Omolulu Ogunmade reports in ThisDay that President Muhammadu Buhari and the Executive branch of Government seek to secure emergency powers aimed at addressing Nigeria’s economic crisis.
The Bill entitled, ‘Emergency Economy Stabilization Bill, 2016’, according to the report, will be sent to the National Assembly after resumption by the National Assembly from its summer vacation.
The objectives of the Bill include shoring up the value of the Naira; job creation; boosting foreign exchange reserves; reviving the manufacturing sector and improving power supply.
According to the report, the Bill is the initiative of the economic team, headed by the vice-president, which has the responsibility of reviewing various policies in the country and their effect on the recovery of the economy.
Apparently, the rationale behind the Bill is to ensure that the Executive arm of government be enthroned with the powers to take some drastic decisions not currently provided for by extant laws.
The Bill, inter alia, seeks to give the president sweeping powers to set aside extant laws and use executive orders to roll out an economic recovery package within the next year to:
abridge the procurement process with a view to guaranteeing stimulus spending on critical sectors of the economy;
make orders to favour local contractors/suppliers in the award of contracts;
abridge the process of sale and lease of government assets to generate revenue and allow virement of budgetary allocations to projects that are urgent without recourse to the National Assembly;
amend certain laws such as the Universal Basic Education Commission (UBEC) Act so that states that cannot access their cash trapped in the account of the UBEC as a result of their failure to meet a counterpart funding, can do;
reform visa issuance at Nigeria’s consular offices and on entry into Nigeria and to compel some agencies of government, like the Corporate Affairs Commission, the National Agency for Food Administration and Control (NAFDAC) and others to improve on their turn around operation time for the benefit of business.
The extant procurement laws in Nigeria allows the award of a contract six months after the decision. This is because of the requirement for mandatory advertisement of the contract for six weeks.
The draft Bill also intends to ease the cumbersome and long procedure for the sale or lease of government assets to raise cash.

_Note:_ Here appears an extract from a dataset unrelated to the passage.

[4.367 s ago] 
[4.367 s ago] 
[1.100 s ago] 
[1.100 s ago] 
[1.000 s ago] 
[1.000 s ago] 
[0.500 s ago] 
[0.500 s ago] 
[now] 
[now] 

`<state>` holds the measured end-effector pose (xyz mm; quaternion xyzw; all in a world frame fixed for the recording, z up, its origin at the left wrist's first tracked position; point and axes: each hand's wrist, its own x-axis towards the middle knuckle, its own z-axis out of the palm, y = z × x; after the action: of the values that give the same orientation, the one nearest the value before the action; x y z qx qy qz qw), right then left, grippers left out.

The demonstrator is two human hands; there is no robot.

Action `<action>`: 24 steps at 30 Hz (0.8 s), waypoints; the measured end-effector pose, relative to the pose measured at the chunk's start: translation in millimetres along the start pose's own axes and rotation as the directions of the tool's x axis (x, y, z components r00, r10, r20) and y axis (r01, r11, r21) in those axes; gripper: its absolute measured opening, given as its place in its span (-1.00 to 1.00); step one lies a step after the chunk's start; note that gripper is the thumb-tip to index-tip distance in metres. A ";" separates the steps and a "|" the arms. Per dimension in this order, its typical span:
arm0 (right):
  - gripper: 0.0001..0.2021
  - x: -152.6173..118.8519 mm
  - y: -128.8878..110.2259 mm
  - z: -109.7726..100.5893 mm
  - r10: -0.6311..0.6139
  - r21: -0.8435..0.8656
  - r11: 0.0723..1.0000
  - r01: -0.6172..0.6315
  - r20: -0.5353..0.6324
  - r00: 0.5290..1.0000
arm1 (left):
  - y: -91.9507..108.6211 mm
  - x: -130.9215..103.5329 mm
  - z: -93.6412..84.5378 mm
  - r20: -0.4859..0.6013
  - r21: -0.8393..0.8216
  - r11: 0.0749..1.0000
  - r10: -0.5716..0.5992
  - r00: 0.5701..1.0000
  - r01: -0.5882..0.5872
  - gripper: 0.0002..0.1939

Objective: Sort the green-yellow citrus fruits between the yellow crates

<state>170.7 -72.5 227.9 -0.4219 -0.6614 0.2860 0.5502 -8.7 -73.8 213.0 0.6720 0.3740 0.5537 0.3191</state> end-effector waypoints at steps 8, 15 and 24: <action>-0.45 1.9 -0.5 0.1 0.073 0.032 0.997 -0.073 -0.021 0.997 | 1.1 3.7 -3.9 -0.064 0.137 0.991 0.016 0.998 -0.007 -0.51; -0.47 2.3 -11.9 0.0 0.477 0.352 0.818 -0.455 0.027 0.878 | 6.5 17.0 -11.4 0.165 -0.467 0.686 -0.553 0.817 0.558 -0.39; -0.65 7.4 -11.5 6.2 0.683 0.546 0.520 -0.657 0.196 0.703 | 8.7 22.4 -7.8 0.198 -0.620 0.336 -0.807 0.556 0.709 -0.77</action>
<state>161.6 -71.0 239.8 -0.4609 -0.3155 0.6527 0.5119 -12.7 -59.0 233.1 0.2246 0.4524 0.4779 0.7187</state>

About N58 Billion is trapped in the UBEC’s coffers. Consequently, states cannot access the funds as a result of the requirement that the states provide 50% counterpart funding. The Executive is seeking an amendment to the law so that states will pay only 10% as counterpart funding. The Bill also seeks to increase the mobilization fee to contracts from a minimum of 15% to 50% of the contract sum.
In addition to the above, the consular offices will be expected to make visas available within 48hours and visitors, especially tourists, who intend to pick up visas at the entry point, will be able to do so. The Bill also seeks to eliminate the duplication of agencies screening incoming passengers into Nigeria.
Undoubtedly, the challenges identified and sought to be resolved by the Bill are real and worrisome. While the intent behind the Bill is commendable, the Bill itself undermines the very basis of our alleged democratic government. Hence, the public outcry of the members of the National Assembly can, on this occasion, be understandable.
The better approach would be to achieve the object of the Bill by either amending the various laws (such as the Immigration Act, Appropriation Act etc) responsible for the red-tape and bureaucracy or pass an Executive Order within the limits of the law or adopt some of the measures suggested in Proshare to wit:
Laws and measures dealing with the bureaucracy and red tape as seen in Bill Clinton’s government adoption of the National Partnership for Reinventing Government and more recently, India.
Changes in laws and trade/procurement agreements;
Changes in use of budgeted funds, .i.e appropriation amendments;
Policy changes done via trade, tariff and tax adjustment.